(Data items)
::::

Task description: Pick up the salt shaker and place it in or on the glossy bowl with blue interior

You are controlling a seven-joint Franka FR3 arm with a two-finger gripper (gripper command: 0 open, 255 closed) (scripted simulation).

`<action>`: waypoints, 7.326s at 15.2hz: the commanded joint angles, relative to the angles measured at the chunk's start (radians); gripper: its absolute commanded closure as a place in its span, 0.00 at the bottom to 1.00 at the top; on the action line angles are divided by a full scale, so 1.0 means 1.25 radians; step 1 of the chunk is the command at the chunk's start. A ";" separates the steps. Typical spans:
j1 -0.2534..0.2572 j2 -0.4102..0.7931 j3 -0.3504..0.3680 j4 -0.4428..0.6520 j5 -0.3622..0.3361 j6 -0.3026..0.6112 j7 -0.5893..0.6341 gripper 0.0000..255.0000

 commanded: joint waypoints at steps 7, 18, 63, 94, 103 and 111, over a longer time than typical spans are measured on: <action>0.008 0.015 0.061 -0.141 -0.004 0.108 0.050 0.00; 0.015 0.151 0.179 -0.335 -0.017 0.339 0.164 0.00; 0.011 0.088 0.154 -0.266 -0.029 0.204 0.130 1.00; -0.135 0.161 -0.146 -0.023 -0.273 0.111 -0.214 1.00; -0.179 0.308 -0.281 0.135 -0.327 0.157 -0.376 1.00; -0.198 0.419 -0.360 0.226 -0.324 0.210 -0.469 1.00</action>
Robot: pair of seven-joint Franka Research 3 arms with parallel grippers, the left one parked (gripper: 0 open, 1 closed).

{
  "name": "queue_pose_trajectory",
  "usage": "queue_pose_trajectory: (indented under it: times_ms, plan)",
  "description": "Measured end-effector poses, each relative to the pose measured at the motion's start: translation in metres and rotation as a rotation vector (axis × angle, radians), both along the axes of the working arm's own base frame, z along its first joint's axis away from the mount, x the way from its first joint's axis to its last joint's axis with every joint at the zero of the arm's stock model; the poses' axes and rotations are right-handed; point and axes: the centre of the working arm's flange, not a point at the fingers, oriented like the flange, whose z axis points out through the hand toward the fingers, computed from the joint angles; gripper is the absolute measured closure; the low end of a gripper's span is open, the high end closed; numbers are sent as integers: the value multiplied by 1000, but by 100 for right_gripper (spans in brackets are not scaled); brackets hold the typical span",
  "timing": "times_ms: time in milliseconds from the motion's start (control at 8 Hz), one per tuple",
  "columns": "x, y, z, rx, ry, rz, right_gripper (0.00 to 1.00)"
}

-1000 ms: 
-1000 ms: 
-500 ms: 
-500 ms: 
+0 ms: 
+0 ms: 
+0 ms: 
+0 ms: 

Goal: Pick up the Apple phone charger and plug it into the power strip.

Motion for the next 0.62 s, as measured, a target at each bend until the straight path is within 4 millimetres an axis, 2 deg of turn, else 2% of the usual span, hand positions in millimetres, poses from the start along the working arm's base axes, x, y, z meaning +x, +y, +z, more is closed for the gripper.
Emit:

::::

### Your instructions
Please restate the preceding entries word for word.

### Problem solution
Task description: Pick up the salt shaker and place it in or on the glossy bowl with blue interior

You are controlling a seven-joint Franka FR3 arm with a two-finger gripper (gripper command: 0 open, 255 closed) (scripted simulation).

`<action>`: waypoints, 7.326s at 15.2hz: the commanded joint angles, relative to the angles measured at the chunk's start (radians); gripper: its absolute commanded closure as a place in its span, 0.00 at the bottom to 1.00 at the top; on the action line angles are divided by a full scale, so 1.0 means 1.25 radians; step 1 of the chunk is the command at the chunk's start. A ";" separates the steps. Typical spans:
j1 -0.2534..0.2572 j2 -0.4102..0.7931 j3 -0.3504..0.3680 j4 -0.4428..0.6520 j5 -0.3622..0.3361 j6 -0.3026..0.6112 j7 -0.5893..0.6341 gripper 0.0000..255.0000

 commanded: joint waypoints at steps 7, 18, 63, 94, 103 and 111, over a longer time than typical spans are measured on: <action>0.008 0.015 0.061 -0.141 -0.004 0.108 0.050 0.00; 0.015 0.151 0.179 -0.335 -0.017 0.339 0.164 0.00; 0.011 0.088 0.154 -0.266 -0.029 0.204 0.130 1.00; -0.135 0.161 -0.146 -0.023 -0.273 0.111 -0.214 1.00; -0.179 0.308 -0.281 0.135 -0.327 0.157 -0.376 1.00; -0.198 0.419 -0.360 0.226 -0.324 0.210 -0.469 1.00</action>
Robot: pair of seven-joint Franka Research 3 arms with parallel grippers, the left one parked (gripper: 0 open, 1 closed).

{
  "name": "queue_pose_trajectory",
  "usage": "queue_pose_trajectory: (indented under it: times_ms, plan)",
  "description": "Measured end-effector poses, each relative to the pose measured at the motion's start: translation in metres and rotation as a rotation vector (axis × angle, radians), both along the axes of the working arm's own base frame, z along its first joint's axis away from the mount, x the way from its first joint's axis to its last joint's axis with every joint at the zero of the arm's stock model; the poses' axes and rotations are right-handed; point and axes: the centre of the working arm's flange, not a point at the fingers, oriented like the flange, whose z axis points out through the hand toward the fingers, computed from the joint angles; gripper is the absolute measured closure; the low end of a gripper's span is open, the high end closed; numbers are sent as integers: the value multiplied by 1000, but by 100 for right_gripper (spans in brackets are not scaled); brackets hold the typical span",
  "timing": "times_ms: time in milliseconds from the motion's start (control at 8 Hz), one per tuple",
  "columns": "x, y, z, rx, ry, rz, right_gripper (0.00 to 1.00)"
}

-1000 ms: 
-1000 ms: 
-500 ms: 
-500 ms: 
+0 ms: 
+0 ms: 
+0 ms: 
+0 ms: 

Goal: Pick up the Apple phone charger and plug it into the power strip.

Motion for the next 0.62 s, as measured, a target at each bend until the straight path is within 4 millimetres an axis, 2 deg of turn, else 2% of the usual span, hand positions in millimetres, poses from the start along the working arm's base axes, x, y, z meaning +x, +y, +z, more is closed for the gripper.
Emit:

No further response is needed.